Getting the following errors when opening any dxf file.  These were ok in the previous Version.

"CLazyTurnView
   An OpenGL error occured: invalid value"  OK out of that to get

"Warning no appropriate turning profile found"  OK out of that and you get in to a continuous loop of the first error requiring you to use task manager to quit LT.


Cheers,
Paul

7
LazyTurn / Re: LazyTurn
« on: February 12, 2009, 04:28:54 AM »
Hi Vince,

Try the following;
1. increase your stock diameter - there's not much to rough out in your screen shot.
2. In the rough profile dialogue box set pullout clearance, stock clearance and depth per pass to 0.1, 0.01 and 0.1
3. Try a 35Deg diamond tool with a tip radius of 0.01, and an inscribed circle of 0.2.

I appreciate that these settings might not be what you want to use, but should get you a result as below.
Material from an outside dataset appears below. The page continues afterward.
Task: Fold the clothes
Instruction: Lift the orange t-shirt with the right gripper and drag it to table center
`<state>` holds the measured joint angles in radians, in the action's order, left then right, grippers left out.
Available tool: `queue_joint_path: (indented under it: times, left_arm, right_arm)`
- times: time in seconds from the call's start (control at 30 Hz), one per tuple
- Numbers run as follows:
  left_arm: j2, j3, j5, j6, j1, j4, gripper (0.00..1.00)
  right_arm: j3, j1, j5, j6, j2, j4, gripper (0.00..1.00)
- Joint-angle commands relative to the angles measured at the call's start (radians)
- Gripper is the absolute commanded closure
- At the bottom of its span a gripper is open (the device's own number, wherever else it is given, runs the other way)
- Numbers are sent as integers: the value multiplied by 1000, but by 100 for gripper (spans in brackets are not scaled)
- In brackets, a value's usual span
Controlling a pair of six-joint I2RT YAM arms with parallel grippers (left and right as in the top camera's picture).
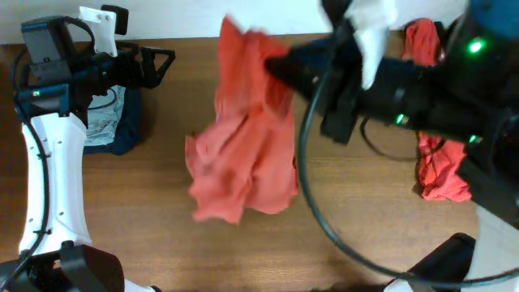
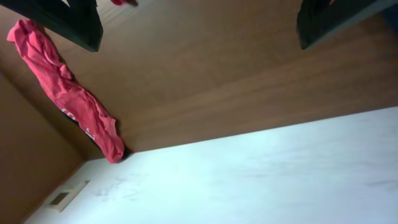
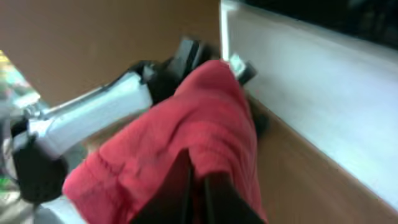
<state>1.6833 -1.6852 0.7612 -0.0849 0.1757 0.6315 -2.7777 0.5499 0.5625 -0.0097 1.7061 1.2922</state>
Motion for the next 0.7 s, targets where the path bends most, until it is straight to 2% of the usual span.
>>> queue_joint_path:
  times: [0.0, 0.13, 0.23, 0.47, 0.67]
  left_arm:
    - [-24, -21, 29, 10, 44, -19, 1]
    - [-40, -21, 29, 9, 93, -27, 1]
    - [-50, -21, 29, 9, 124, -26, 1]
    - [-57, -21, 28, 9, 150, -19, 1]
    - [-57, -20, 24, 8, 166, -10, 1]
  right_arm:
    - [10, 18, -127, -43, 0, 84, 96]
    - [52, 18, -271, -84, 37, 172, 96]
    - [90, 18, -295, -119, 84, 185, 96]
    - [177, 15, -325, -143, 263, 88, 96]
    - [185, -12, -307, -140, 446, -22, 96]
The line in the red circle is I believe part of the dxf profile that LT is working towards. A parting off operation is something for the future.  LT just does rouging cuts at the moment which consist of straight cuts parallel to the work axis.
Rgds
Paul

8
LazyTurn / Re: LazyTurn
« on: February 09, 2009, 03:45:32 PM »
Hi Art,

If I'm understanding correctly, this is an example that you can use for fault finding?  It looks good up to pass 3, but fails as shown on pass 4.  the file is one that was posted here a while back.
Cheers,
Paul

9
LazyTurn / Re: LazyTurn
« on: January 02, 2009, 05:13:05 PM »
Hi All,

I've just taken the last [EDIT 3!]days to read through this thread - amazing work folks!
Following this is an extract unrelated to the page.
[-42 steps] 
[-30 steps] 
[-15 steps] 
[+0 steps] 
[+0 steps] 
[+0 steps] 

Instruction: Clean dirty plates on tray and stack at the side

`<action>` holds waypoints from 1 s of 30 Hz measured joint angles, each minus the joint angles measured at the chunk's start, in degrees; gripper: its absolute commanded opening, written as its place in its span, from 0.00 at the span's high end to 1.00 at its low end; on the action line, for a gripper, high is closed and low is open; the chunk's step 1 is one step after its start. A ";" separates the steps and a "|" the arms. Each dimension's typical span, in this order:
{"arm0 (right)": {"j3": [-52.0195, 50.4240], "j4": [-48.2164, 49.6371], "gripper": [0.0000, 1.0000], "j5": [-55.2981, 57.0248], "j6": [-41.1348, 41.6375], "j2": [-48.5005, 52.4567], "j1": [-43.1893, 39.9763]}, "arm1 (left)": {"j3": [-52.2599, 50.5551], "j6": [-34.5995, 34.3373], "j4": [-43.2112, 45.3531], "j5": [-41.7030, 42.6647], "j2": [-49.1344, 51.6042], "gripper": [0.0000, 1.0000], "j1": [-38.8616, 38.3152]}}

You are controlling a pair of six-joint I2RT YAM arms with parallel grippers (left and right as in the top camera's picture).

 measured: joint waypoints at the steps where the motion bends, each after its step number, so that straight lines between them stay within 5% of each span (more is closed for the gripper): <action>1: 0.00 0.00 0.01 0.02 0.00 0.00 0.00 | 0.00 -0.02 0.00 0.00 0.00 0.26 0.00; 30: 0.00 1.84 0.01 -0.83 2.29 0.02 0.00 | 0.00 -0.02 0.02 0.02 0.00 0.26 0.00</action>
Regarding art comments; whether using a hand ground or tipped tool, if it's handed, it's usually designed to primarily cut in one direction.  If I read Arts comments correctly then the issue is not just cutting on the back edge, but how much is being removed - post #630 illustrates.

If 'restricting' a left hand tool to only cut right to left is a way to achieve it, then I don't see this as a problem provided you can run another roughing path with a right hand tool (or whichever tool is needed) to remove the remainder of the bulk.

Sorry if this sounds as clear as mud - I'm just thinking how you'd do the job manually!
Paul

10
General Mach Discussion / Re: Lathe control panel
« on: November 27, 2008, 03:40:25 PM »
Found it!  And it was nowhere near where I thought it might be!!
http://www.cnccookbook.com/MTLatheCNCPanel.htm
Very smart keyboard Hood, lucky tinker ;D. Looks the biz too!